The PM’s address about the four-stage alert levels for Covid-19 was intended to reassure the nation, but instead of averting panic, her disappointing lack of leadership fuelled it.

Ardern was criticised for not closing airports earlier and for allowing cruise ships, (breeding grounds for the virus), to dock at New Zealand ports. After the Ruby Princess, with sick people on board, had disgorged sightseeing passengers into Wellington, four people tested positive for the virus in Sydney last week.

“Ardern defended not shutting the borders earlier, saying that doing so with only 28 confirmed cases was an aggressive move.

She said cruise ships had been barred when asked about a cruise ship arrived yesterday.

No one in the world has taken the measures that we have as early as we have. We have had police knocking on people’s doors checking that they’re self-isolating.”

A newspaper

Besides being untrue, isn’t it a tad premature to brag about being ahead of other countries when our Covid-19 trajectory has only just begun? With Italy’s tragedy staring us in the face, it is clear the PM’s measures are nowhere near aggressive enough.

Italy is in green and we are the yellow line following their path.

All we needed was a simple two-step process based on the KISS strategy: step one to prevent Covid-19 from entering the country, and step two to prevent the spread if step one failed.

Instead, Ardern adopted an inflexible, set in stone, four-step check-the-box process which was no match for the nimble Chinese Coronavirus dragon. The dragon is winning.

Our biggest weapon is our watery borders that provide us with a natural defence. Had it been used swiftly enough, the dragon may have been repelled, or at the very least, slowed down. We didn’t act and the Chinese dragon now roams freely, spreading the lethal virus. Even now, we fumble with this valuable weapon. Xavier Theodore Ordinary writing for The BFD says “It is criminal how the COVID-19 crisis has been handled at the border”, and last week complaints were made about non-existent airport security.

“A Kiwi traveller was left stunned after claiming Auckland Airport hadn’t run any health checks on passengers arriving back from Hong Kong this morning. The Auckland man, who wishes to remain anonymous, said he had recently travelled around Vietnam and Singapore before returning home. But when he arrived at Auckland Airport, he walked straight through customs and security with no additional screening or health checks.”

A newspaper

The second and last step to prevent the dragon from breathing Covid-19 fire is everyone, except essential services, must go home and stay home. It’s a tough call, but one that Italians, in their distress, are urging other countries to move faster on. Their lethal dragon is still gaining momentum because they were too slow.

“Italy now has more than 53,000 recorded infections and more than 4,800 dead, and the rate of increase keeps growing, with more than half the cases and fatalities coming in the past week.”

Despite now having some of the toughest measures in the world, Italian authorities fumbled many of those steps early in the contagion — when it most mattered as they sought to preserve basic civil liberties as well as the economy.
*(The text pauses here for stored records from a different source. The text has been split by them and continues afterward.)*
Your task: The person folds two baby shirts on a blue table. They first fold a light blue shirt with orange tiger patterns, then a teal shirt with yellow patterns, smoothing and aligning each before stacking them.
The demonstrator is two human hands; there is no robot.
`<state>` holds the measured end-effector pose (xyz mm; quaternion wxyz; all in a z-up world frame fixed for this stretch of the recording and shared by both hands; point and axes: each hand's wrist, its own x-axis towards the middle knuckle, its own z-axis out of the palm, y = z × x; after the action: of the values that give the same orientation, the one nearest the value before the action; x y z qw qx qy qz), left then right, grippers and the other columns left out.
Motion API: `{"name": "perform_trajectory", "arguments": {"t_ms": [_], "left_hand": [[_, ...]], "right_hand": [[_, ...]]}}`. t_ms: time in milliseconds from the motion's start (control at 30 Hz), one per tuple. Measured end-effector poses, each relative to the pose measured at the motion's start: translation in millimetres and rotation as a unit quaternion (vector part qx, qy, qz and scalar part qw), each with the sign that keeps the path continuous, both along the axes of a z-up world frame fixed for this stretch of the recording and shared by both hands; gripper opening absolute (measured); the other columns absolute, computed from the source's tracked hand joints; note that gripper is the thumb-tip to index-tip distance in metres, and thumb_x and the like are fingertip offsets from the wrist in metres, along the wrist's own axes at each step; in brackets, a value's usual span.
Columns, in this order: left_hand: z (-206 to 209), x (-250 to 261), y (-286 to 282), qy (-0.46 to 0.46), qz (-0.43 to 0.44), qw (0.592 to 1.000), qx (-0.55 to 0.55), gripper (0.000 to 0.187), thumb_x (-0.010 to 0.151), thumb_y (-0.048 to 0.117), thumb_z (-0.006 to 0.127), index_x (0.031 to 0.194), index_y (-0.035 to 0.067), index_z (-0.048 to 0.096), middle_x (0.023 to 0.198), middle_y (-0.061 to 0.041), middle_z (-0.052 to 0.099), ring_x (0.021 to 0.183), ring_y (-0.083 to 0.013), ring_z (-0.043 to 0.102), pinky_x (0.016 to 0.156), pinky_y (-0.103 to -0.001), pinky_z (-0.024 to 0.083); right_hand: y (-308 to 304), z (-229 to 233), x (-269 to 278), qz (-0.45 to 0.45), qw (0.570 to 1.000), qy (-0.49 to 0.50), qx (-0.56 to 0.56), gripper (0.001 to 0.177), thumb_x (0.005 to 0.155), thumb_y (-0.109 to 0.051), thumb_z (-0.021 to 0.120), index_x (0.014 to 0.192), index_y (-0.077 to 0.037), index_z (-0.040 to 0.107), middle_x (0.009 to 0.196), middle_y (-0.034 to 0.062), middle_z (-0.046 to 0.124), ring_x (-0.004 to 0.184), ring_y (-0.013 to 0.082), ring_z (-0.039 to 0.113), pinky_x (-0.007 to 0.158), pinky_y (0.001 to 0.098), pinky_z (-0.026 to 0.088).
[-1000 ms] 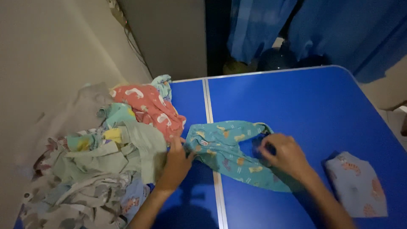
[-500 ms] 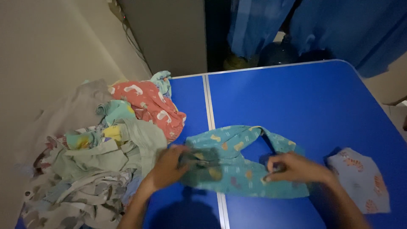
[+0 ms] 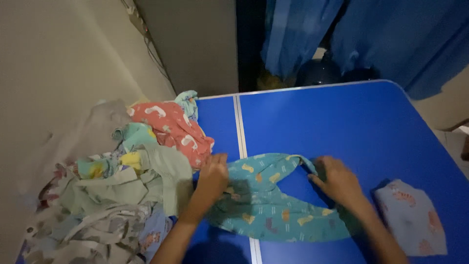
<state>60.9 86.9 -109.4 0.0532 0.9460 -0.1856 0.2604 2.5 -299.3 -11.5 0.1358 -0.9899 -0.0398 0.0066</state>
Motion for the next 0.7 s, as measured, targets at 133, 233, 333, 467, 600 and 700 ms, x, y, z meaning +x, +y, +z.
{"name": "perform_trajectory", "arguments": {"t_ms": [133, 233, 333, 467, 600, 700], "left_hand": [[2, 1, -10, -0.008, -0.001, 0.999, 0.031, 0.024, 0.089, 0.016, 0.056, 0.113, 0.016, 0.061, 0.098, -0.005, 0.063, 0.087, -0.0236, 0.066, 0.074, -0.039, 0.049], [-30, 14, -2, 0.017, -0.012, 1.0, 0.0, 0.027, 0.079, 0.019, 0.063, 0.107, 0.017, 0.062, 0.089, -0.004, 0.063, 0.078, -0.0257, 0.067, 0.065, -0.039, 0.053], [-9, 4, 1, -0.066, 0.001, 0.998, 0.021, 0.022, 0.081, 0.032, 0.066, 0.097, 0.018, 0.062, 0.082, -0.003, 0.061, 0.077, -0.0241, 0.066, 0.072, -0.039, 0.051], [-19, 32, 12, -0.271, 0.064, 0.945, 0.171, 0.019, 0.102, 0.034, 0.049, 0.09, 0.021, 0.051, 0.074, -0.006, 0.049, 0.062, -0.0235, 0.048, 0.062, -0.039, 0.037], [26, 16, 14, 0.074, -0.052, 0.934, -0.346, 0.021, 0.077, 0.012, 0.067, 0.097, 0.012, 0.062, 0.086, -0.013, 0.065, 0.088, -0.0364, 0.063, 0.085, -0.044, 0.044], [79, -21, 0, -0.05, 0.003, 0.998, 0.027, 0.009, 0.069, 0.007, 0.07, 0.077, 0.008, 0.065, 0.098, -0.023, 0.066, 0.094, -0.0376, 0.061, 0.089, -0.049, 0.043]], "right_hand": [[-18, -41, 7, -0.025, 0.996, -0.06, -0.06, 0.038, 0.084, -0.028, 0.076, 0.119, -0.027, 0.061, 0.109, -0.0031, 0.067, 0.113, 0.0211, 0.068, 0.089, 0.0362, 0.061], [-22, -47, 10, -0.031, 0.99, -0.1, -0.097, 0.03, 0.081, -0.017, 0.075, 0.106, -0.028, 0.061, 0.096, -0.007, 0.061, 0.102, 0.019, 0.069, 0.081, 0.0342, 0.061], [-24, -47, 16, -0.024, 0.978, -0.16, -0.133, 0.028, 0.077, -0.012, 0.072, 0.098, -0.026, 0.06, 0.091, -0.0059, 0.056, 0.098, 0.021, 0.066, 0.079, 0.0362, 0.059], [-39, -55, 35, 0.003, 0.913, -0.363, -0.189, 0.017, 0.092, -0.016, 0.068, 0.101, -0.022, 0.055, 0.091, 0.002, 0.05, 0.087, 0.0269, 0.056, 0.071, 0.042, 0.048], [-27, -35, 41, -0.001, 0.869, -0.42, -0.26, 0.009, 0.099, -0.022, 0.068, 0.097, -0.026, 0.061, 0.103, -0.0028, 0.061, 0.105, 0.0219, 0.064, 0.09, 0.0374, 0.05], [-18, -25, 38, 0.011, 0.919, -0.304, -0.251, 0.04, 0.082, -0.011, 0.071, 0.119, -0.027, 0.067, 0.137, -0.0021, 0.068, 0.145, 0.026, 0.054, 0.119, 0.0534, 0.04]]}}
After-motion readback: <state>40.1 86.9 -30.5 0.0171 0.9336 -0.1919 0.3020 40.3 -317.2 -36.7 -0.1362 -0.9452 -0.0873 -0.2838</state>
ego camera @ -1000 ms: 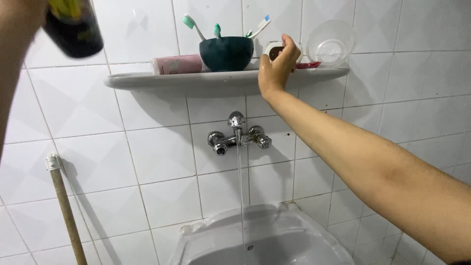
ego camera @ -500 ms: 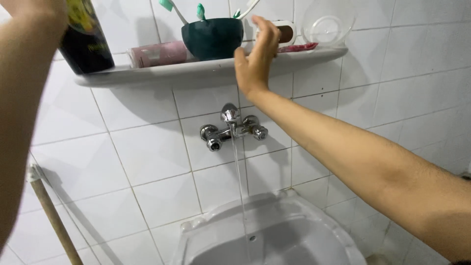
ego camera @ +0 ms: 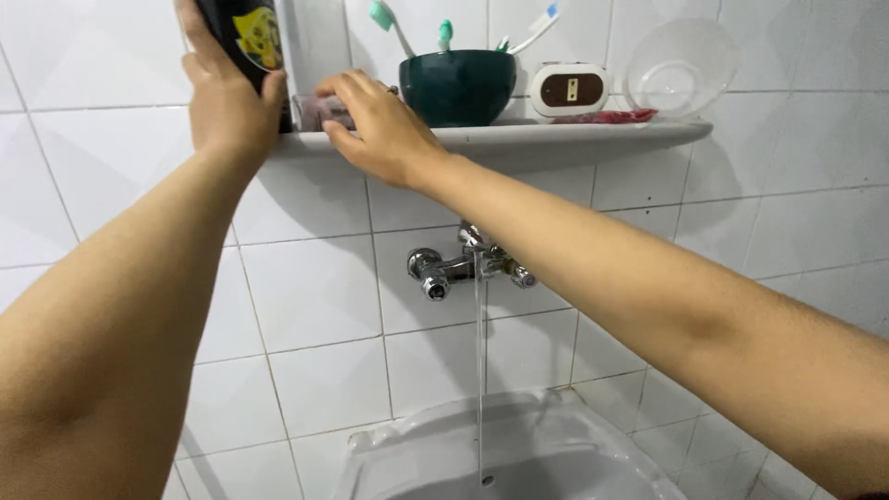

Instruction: The person washes their hands and rinses a plastic cup in a bathroom sink.

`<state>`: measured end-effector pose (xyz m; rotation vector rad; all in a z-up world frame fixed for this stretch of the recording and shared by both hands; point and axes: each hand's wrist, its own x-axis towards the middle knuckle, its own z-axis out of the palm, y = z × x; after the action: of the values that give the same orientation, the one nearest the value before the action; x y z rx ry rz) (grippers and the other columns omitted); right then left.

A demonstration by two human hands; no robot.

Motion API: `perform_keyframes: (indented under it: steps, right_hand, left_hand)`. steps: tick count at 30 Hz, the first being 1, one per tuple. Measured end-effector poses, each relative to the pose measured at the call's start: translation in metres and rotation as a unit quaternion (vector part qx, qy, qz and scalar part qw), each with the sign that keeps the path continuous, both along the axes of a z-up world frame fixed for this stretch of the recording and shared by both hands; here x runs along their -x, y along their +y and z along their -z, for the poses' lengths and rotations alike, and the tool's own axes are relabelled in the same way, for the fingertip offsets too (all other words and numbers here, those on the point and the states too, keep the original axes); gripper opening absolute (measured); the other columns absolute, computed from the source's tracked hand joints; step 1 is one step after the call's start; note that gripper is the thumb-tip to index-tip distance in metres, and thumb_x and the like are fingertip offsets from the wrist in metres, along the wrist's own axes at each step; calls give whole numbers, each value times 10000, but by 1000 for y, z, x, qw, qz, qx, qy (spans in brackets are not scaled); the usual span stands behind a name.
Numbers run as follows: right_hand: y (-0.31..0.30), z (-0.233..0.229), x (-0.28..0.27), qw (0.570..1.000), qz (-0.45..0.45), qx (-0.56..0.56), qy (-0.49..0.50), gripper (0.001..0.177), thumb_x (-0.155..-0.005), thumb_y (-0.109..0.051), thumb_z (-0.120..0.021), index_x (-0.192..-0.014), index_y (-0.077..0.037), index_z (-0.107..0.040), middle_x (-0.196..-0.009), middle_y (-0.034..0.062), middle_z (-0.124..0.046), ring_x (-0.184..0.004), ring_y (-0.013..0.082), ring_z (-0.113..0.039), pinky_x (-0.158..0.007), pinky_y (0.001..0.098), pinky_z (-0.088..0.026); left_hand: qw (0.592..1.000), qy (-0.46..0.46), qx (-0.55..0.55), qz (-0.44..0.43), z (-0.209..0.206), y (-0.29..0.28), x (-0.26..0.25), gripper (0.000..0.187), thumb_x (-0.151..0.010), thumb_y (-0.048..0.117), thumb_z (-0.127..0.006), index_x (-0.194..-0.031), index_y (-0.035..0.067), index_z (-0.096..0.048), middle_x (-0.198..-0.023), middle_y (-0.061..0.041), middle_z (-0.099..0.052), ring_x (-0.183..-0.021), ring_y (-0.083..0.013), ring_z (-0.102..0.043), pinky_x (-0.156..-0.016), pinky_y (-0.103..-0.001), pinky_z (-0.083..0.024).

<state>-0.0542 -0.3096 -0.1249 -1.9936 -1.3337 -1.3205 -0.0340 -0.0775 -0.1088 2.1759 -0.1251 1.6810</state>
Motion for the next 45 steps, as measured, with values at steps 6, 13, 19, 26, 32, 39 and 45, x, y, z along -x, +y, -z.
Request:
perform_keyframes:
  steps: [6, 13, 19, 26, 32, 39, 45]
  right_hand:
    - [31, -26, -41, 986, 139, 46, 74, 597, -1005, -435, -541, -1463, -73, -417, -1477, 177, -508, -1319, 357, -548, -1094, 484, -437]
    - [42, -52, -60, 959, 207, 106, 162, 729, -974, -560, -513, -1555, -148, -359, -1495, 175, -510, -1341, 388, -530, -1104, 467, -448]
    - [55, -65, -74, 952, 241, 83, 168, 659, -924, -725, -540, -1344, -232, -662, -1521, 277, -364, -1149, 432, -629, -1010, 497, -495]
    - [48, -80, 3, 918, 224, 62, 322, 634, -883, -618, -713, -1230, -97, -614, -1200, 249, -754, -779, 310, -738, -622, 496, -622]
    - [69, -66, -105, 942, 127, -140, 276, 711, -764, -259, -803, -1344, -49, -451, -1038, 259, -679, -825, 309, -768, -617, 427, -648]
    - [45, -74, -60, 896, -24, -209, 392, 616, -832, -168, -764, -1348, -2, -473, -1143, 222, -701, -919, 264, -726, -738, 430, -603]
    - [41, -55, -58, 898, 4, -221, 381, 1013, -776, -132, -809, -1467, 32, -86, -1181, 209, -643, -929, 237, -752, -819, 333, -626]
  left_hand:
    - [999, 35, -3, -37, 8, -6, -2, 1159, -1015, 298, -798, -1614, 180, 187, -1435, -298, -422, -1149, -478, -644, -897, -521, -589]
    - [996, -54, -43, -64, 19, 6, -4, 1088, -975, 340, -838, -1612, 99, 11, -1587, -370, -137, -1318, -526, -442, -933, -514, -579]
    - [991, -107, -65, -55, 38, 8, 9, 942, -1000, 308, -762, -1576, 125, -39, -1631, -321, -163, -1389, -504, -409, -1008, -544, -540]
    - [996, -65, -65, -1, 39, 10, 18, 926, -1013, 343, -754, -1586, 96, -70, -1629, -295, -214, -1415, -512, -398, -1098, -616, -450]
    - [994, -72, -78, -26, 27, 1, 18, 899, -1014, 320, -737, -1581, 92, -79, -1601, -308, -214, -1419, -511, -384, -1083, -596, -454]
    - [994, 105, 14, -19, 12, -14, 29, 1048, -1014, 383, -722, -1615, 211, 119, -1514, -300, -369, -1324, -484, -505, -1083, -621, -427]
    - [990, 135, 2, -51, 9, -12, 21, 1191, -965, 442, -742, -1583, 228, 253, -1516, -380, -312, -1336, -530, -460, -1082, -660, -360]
Italy’s piecemeal attempts to cut it off — isolating towns first, then regions, then shutting down the country in an intentionally porous lockdown — always lagged behind the virus’s lethal trajectory.

But the tragedy of Italy now stands as a warning to its European neighbors and the United States, where the virus is coming with equal velocity. If Italy’s experience shows anything, it is that measures to isolate affected areas and limit the movement of the broader population need to be taken early, put in place with absolute clarity, then strictly enforced.”

New York Times

The dragon is hungry and fast, much faster than the WHO guidelines on Covid-19 that Ardern implemented and then boasted about “going hard and going early”.

Political commentator Bryce Edwards says “some public health experts and commentators do not believe the Government is being radical enough, and that the consequences, in terms of life and death, could be huge.”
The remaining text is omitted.